Pollo Al Vino Tinto, Photo: NK

We didn't mind the extra wine either! Enjoy:

Pollo Al Vino Tinto - (Chicken in Chorizo and Red Wine Sauce)
Recipe Adapted from Penelope Casas' The Foods and Wines of Spain Cookbook
Serves 4


One  3 to 3.5 pound chicken cut in serving pieces
Salt to taste
Fresh ground pepper to taste
Flour for dusting
4 tablespoons olive oil
1 large onion, chopped
1 clove garlic, minced
1 carrot, peeled and chopped finely
1 chorizo sausage, about 2 ounces, chopped
2 tablespoons Spanish Brandy or Cognac (we used Scotch - worked just fine)
1 pimiento (AKA one roasted red pepper. Book suggests making from scratch but a jarred red pepper was fine for everyday use)
1 tablespoon minced parsley or 1/2 tablespoon dried parsley
1 bay leaf
1/4 teaspoon thyme
1/2 cup chicken broth
1 cup dry red wine, preferably a full bodied Spanish wine. 

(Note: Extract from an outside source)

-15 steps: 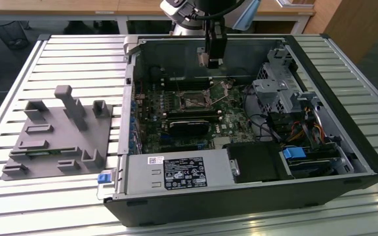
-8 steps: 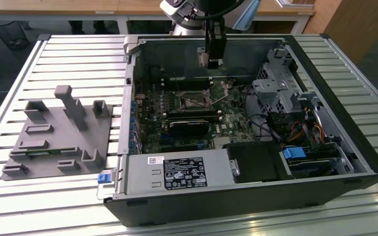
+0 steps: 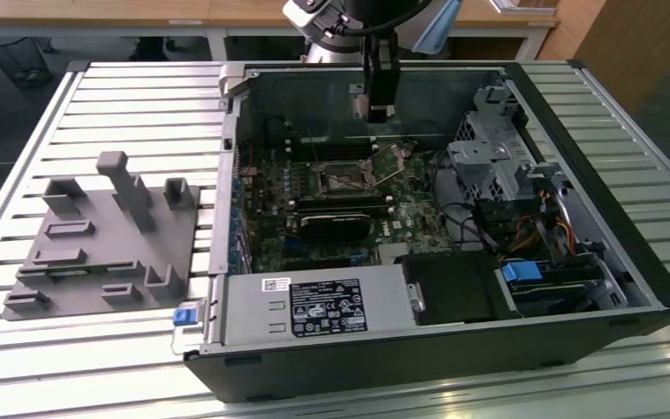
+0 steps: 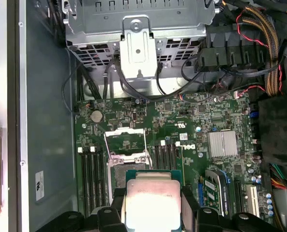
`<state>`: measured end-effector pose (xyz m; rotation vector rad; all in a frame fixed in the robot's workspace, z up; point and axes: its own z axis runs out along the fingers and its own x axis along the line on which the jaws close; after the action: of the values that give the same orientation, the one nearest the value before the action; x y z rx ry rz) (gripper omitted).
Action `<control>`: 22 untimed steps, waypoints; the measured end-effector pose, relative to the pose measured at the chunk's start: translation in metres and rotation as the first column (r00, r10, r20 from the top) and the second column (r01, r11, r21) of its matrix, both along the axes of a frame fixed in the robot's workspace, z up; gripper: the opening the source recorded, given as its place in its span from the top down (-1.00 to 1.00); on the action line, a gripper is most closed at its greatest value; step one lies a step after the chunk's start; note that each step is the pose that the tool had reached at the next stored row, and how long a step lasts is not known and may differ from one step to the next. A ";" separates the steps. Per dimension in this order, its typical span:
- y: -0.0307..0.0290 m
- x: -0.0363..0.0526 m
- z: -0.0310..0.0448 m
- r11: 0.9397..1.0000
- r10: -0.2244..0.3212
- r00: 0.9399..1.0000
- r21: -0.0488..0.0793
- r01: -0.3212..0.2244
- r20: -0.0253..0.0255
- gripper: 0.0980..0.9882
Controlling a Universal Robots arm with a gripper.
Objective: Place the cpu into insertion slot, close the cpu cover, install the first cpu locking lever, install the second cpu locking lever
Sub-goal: 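Place the cpu into insertion slot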
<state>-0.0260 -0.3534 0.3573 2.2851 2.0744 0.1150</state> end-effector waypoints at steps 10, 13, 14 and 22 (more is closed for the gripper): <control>0.0000 0.0000 -0.0007 1.000 -0.022 1.000 0.000 0.022 0.000 0.00; 0.0000 0.0000 -0.0009 1.000 -0.028 1.000 0.000 0.028 0.000 0.00; 0.0000 0.0000 -0.0010 1.000 -0.030 1.000 0.000 0.030 0.000 0.00; 0.0000 0.0000 -0.0015 0.999 -0.047 0.999 0.000 0.047 0.000 0.00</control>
<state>-0.0259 -0.3534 0.3558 2.3318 2.0194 0.1130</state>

Sprinkle chicken liberally with salt and pepper and then dust it with flour. Heat olive oil in a large, shallow casserole or large high-sided non-stick pan. Add chicken and brown well on both sides. Add the garlic, onion, carrot and chorizo. Cook about 4 minutes over medium-low flame or until the onion has wilted and softened a bit. Add the brandy carefully as it could flame up. Stir in the pimiento (roasted pepper) and add parsley, a dash of salt and pepper, the bay leaf, thyme, broth and wine. Lower heat, cover the pot, and simmer about 1.5 hours until chicken is tender and fully cooked. Remove bay leaf and serve covered in sauce with crusty bread.